Singapore Startup Hatches At-Scale HPC Dev Cloud

By Tiffany Trader

April 26, 2019

At most supercomputer centers, it’s common practice to allocate 10 percent or less of the machine for application development purposes. Such limited availability especially hampers development projects intended for large-scale deployments. Some organizations do not have any on-premise cycles for their code development and others may be looking to evaluate architectures not easily accessible or not even on the market yet.

A new company aims to address all these scenarios with custom-built HPC development systems that are available on demand in the cloud.

In an ambitious undertaking, Singapore-based startup Archanan emerged from stealth yesterday with the beta launch of its cloud-based developer platform for building and testing at-scale code. Founded in February 2018 by computer engineers and NYU Stony Brook alums Alexander Nodeland and Lukasz Orlowski, Archanan has backing from multiple VCs in the Singapore area, including primary investor SGInnovate.

In February 2019, Archanan (pronounced “are-KAY-nin” – Men in Black fans may recall the reference) raised a SGD$1.2 million (USD $881k) seed round and currently has several partnerships in play with OEMs and well-known supercomputing centers. John Gustafson of Gustafson’s law fame is the company’s lead scientific advisor.

Although there exist a number of development environment toolkits in the market as well as an array of HPC cloud infrastructures, Archanan combines these front and back ends, further baking in hardware-level virtualization to provide HPC developers with a functional replica of their production or target architecture.

Organizations accepted into the beta program will access personalized virtual test environments that are an emulation of their organizations’ production system(s) via the Archanan development platform. Archanan’s web-based IDE allows users to debug large parallel jobs in C and C++ and Python on a few different emulated supercomputers, including NSCC Singapore’s Aspire-1. Users can also construct custom system designs, based on a small, but growing number of hardware options.

“The Archanan IDE provides a purpose-built parallel debugger and visualization tools where you can develop code at scale,” said Nodeland. “In the future, we will be expanding the library of available supercomputer emulators and we’ll also be expanding the availability of tools – both built in house and some community tools.”

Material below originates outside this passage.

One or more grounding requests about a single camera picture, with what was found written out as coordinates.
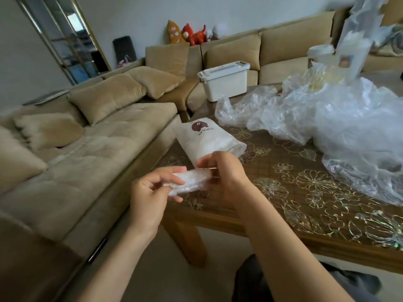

The testing environment, provided via cloud infrastructure (Amazon Web Services is a partner), employs a combination of virtualization, emulation and encapsulation technologies enabling users to predict performance metrics without having to run all the production servers. The goal, said Nodeland in an interview with HPCwire, is to enable the offloading of all HPC development effort to the cloud.

“One of the primary reasons why more organizations, especially in the commercial space, aren’t utilizing the power of modern supercomputers, is the considerable challenge of effective coding at these larger, more complex scales,” said Gustafson, esteemed computer scientist and visiting scientist at A*STAR – Agency for Science, Technology and Research. “There is a big gap between a laptop and that of a remote, giant collection of distributed, interconnected processors. By combining hardware-level virtualization and cloud computing, Archanan has figured out how to bridge both the technical, but also economical gaps that have presented adoption challenges for computing at this level. It’s exciting to see that we’re on the precipice of the democratization of high-performance computing across industries, at last.”

With multiple layers of abstraction in the stack, these testing and debugging systems are not intended to replicate the performance of the production environment, rather they address the pain points faced by many HPC developers stemming from limited access to production machine cycles.

“We provide an on-demand environment where users can develop their code at scale, meaning that if they are going to be running their production application on 30,000 cores, they can do their development on a virtual 30,000 cores, specifically to test how the network is going to behave in such a scenario, how MPI is going to behave, etc.,” said Nodeland.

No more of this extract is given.